• **Assignment**: Using the entries below, copy out all lines where "left" is found.

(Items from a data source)
Segment Open

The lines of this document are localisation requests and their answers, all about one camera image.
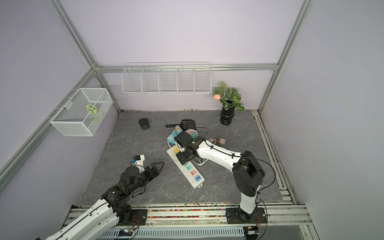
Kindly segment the teal triangular power socket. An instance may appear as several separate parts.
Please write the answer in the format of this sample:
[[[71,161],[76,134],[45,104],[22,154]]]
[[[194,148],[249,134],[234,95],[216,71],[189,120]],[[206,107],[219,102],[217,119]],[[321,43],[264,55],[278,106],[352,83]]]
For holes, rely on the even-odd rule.
[[[173,132],[167,137],[167,143],[170,145],[176,145],[175,137],[180,133],[179,130],[173,130]]]

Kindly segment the long white power strip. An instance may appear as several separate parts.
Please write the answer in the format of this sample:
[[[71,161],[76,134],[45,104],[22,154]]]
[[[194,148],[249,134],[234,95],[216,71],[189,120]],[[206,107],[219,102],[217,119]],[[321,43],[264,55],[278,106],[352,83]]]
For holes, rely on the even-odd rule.
[[[205,182],[205,178],[201,175],[198,169],[189,161],[185,164],[181,164],[179,159],[177,158],[174,149],[180,150],[176,146],[173,146],[167,150],[167,154],[182,172],[187,181],[191,184],[191,186],[196,188],[201,188],[203,183]]]

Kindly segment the pink beige plug adapter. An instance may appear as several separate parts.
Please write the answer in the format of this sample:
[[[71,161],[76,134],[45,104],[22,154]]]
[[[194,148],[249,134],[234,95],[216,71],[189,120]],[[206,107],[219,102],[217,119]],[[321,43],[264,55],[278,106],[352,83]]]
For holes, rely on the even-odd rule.
[[[223,138],[218,139],[218,145],[219,146],[224,146],[225,144],[226,144],[226,139],[223,139]]]

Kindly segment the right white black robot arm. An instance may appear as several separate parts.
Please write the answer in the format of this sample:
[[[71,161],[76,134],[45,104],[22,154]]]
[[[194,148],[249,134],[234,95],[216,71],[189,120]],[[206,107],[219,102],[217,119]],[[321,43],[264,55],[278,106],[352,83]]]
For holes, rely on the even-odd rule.
[[[236,187],[241,192],[240,209],[243,213],[251,215],[257,208],[257,197],[266,175],[254,155],[232,152],[214,145],[203,137],[191,137],[186,132],[180,132],[174,137],[177,153],[171,157],[182,166],[189,166],[195,158],[212,161],[229,170],[235,180]]]

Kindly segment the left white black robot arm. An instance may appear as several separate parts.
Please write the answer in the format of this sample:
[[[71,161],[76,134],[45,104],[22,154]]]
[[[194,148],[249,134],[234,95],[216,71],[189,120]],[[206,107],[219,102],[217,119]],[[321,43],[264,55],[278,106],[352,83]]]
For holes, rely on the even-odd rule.
[[[95,240],[105,231],[117,226],[133,224],[140,220],[132,213],[130,198],[162,172],[165,162],[155,162],[141,171],[130,166],[121,174],[119,182],[109,188],[85,213],[48,240]]]

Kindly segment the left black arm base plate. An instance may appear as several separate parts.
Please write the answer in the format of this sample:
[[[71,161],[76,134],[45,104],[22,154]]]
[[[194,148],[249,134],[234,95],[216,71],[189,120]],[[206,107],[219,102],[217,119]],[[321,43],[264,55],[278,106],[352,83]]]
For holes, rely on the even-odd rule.
[[[120,226],[144,226],[148,218],[147,209],[132,209],[120,216]]]

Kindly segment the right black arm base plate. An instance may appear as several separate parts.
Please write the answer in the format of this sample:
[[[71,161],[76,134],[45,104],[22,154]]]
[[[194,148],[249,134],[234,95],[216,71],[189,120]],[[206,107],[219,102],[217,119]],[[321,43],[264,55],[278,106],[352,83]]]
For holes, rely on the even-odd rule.
[[[228,224],[266,224],[267,214],[263,208],[255,208],[251,214],[247,214],[238,208],[227,208],[226,218]]]

Segment Closed

• **Worked solution**:
Kindly segment the left white black robot arm. An instance may appear as several separate parts.
Kindly segment the left black arm base plate. An instance may appear as several separate parts.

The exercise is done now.